- What you will do:
From the records below, set down exactly the lines starting with the line that contains "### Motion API" and going on through the line that contains "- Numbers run". Nothing else is wanted.
Available data: Begin
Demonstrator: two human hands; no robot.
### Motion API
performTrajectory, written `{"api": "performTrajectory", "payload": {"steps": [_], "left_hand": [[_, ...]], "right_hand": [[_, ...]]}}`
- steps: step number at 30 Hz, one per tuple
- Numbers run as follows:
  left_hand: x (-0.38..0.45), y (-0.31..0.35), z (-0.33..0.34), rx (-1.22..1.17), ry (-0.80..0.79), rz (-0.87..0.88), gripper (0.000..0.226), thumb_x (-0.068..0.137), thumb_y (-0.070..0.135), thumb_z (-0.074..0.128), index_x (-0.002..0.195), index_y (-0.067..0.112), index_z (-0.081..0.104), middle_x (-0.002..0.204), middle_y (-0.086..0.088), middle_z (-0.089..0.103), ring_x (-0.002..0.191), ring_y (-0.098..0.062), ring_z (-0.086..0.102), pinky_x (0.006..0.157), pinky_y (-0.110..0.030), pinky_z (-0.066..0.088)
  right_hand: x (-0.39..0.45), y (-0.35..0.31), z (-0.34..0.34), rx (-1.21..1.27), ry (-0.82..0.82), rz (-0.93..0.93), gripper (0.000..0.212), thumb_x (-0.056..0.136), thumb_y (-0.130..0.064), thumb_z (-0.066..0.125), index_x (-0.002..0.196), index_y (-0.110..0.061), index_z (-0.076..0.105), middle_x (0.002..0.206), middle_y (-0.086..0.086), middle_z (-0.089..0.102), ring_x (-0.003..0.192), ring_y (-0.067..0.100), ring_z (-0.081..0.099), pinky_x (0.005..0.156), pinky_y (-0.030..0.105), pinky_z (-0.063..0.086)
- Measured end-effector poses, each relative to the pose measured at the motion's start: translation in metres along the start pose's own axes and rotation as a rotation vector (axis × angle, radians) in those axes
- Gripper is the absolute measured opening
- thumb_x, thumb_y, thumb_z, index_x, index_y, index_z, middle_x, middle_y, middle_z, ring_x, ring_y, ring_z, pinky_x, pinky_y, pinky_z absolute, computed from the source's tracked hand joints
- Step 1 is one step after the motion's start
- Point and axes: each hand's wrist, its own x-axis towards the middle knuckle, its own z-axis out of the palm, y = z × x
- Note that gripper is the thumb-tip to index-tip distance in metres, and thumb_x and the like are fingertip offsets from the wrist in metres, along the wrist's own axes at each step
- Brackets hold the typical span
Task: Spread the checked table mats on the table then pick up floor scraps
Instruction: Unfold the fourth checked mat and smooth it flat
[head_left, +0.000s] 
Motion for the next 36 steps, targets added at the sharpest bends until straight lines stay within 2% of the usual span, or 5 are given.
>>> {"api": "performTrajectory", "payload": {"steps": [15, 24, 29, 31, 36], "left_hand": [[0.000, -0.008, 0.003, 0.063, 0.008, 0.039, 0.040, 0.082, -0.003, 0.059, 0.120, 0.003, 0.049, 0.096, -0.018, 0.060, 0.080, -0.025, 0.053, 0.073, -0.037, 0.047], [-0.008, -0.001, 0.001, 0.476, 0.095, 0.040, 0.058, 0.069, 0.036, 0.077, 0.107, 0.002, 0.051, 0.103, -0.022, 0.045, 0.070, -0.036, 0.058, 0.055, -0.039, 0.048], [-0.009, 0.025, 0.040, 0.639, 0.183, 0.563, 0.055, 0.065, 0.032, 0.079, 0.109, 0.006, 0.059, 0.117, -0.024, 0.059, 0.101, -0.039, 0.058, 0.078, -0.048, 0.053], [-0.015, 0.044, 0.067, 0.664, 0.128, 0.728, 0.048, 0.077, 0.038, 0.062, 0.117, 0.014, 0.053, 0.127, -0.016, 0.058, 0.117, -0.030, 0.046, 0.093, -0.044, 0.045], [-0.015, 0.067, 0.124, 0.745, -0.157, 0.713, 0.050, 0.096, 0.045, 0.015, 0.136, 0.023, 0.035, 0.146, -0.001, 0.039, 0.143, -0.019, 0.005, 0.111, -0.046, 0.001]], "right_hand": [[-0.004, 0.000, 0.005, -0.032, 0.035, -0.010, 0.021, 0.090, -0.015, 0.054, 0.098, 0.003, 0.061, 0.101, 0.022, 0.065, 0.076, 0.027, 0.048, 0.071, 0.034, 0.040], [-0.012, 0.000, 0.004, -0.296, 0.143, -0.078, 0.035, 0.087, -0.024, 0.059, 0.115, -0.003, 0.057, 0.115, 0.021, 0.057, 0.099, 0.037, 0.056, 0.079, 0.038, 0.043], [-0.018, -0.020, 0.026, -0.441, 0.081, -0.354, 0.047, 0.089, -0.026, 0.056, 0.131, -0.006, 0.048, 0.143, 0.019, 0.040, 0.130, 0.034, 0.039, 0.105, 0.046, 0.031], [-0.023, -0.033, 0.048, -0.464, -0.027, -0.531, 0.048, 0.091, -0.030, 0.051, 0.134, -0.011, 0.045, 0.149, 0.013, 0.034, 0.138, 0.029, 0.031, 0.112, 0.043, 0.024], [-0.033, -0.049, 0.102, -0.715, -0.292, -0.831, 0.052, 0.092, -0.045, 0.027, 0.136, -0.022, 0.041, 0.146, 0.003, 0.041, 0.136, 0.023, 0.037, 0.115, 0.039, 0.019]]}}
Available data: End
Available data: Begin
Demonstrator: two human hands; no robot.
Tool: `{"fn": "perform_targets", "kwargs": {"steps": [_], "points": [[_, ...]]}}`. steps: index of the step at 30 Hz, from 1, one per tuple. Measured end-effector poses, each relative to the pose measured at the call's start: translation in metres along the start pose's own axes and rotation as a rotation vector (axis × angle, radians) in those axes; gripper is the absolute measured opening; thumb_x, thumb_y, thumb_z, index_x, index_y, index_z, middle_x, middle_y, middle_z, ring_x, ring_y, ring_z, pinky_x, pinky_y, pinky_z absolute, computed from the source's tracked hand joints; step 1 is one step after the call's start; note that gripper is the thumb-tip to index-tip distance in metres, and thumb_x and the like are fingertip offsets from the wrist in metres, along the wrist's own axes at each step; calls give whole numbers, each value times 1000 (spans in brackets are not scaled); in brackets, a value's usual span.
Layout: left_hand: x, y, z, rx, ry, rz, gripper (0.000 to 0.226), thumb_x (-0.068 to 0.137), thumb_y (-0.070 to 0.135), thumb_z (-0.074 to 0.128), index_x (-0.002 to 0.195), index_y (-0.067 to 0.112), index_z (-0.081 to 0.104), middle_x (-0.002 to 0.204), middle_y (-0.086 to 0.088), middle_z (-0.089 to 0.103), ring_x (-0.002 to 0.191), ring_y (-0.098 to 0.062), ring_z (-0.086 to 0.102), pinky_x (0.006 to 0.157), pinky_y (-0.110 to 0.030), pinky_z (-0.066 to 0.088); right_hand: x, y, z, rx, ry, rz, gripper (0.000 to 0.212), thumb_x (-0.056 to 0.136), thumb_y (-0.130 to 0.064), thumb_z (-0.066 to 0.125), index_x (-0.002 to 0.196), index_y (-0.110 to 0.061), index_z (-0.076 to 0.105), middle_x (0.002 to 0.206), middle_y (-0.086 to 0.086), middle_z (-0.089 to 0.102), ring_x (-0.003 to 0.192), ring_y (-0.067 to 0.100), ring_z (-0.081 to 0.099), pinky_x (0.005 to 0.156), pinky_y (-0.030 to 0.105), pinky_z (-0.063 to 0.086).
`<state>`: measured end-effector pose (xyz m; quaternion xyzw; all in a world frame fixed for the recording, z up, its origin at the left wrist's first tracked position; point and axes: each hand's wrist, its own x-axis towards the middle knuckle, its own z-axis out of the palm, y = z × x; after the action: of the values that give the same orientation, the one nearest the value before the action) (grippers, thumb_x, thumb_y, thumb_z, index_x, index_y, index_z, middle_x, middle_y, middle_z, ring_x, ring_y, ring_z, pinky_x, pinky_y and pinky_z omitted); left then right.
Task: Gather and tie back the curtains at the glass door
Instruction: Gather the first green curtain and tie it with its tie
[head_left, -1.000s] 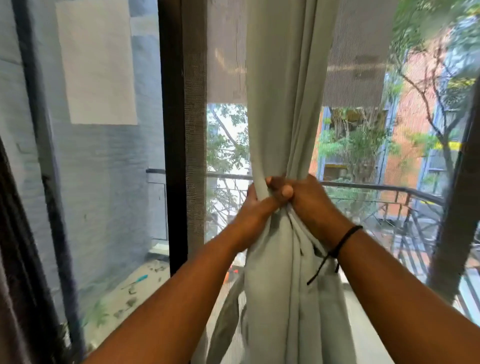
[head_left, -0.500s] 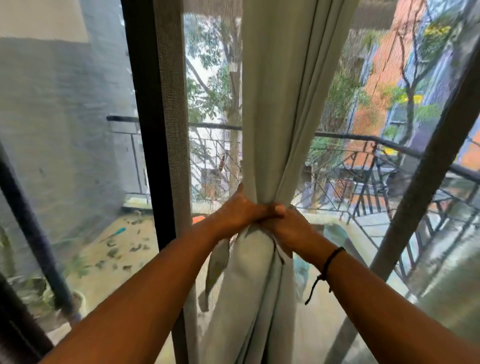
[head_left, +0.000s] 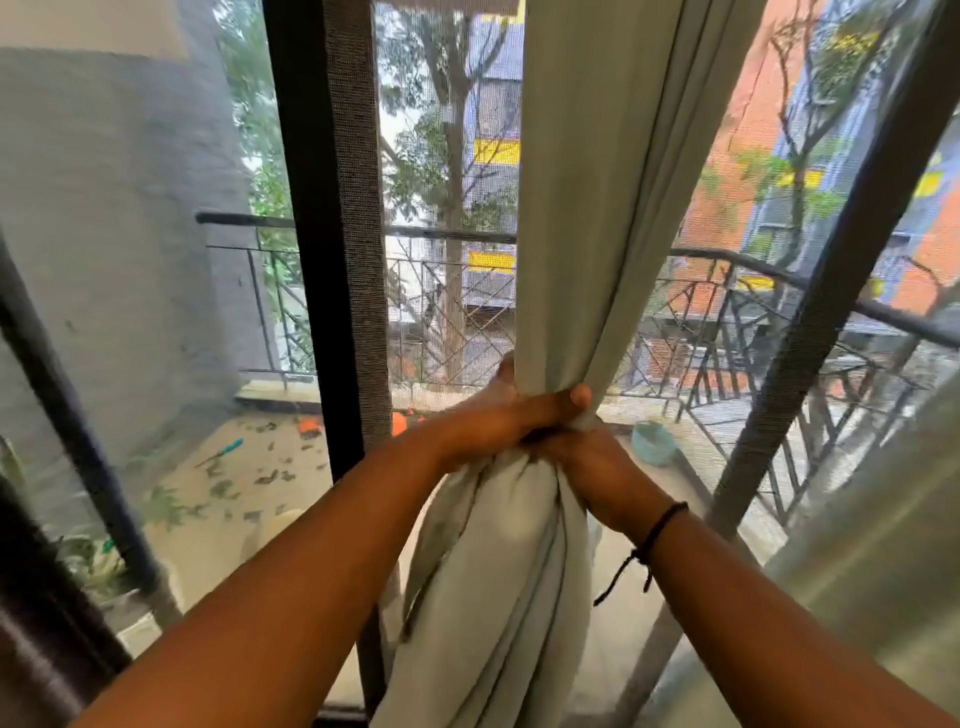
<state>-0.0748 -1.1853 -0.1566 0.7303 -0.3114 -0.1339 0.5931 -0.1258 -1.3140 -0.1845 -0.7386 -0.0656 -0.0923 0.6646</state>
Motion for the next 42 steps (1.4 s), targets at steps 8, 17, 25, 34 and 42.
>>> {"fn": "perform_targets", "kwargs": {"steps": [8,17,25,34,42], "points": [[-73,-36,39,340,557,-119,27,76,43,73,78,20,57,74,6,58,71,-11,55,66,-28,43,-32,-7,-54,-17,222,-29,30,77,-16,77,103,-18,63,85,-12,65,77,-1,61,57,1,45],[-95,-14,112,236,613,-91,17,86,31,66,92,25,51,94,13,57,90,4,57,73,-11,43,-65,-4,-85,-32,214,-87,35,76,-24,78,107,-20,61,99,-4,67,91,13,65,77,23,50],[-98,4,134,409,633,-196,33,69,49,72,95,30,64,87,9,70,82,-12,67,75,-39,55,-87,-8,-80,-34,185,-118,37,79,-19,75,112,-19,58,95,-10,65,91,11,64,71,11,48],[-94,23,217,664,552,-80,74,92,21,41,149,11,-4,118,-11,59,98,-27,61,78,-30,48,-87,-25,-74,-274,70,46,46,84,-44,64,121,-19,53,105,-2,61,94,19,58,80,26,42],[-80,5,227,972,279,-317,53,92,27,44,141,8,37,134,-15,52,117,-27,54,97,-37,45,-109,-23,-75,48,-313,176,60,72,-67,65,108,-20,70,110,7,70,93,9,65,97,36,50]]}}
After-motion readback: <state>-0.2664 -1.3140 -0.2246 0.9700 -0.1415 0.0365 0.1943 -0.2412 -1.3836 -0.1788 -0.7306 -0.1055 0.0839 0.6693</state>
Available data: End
- Task solution:
### Motion API
performTrajectory, written `{"api": "performTrajectory", "payload": {"steps": [_], "left_hand": [[_, ...]], "right_hand": [[_, ...]]}}`
- steps: step number at 30 Hz, one per tuple
- Numbers run as follows:

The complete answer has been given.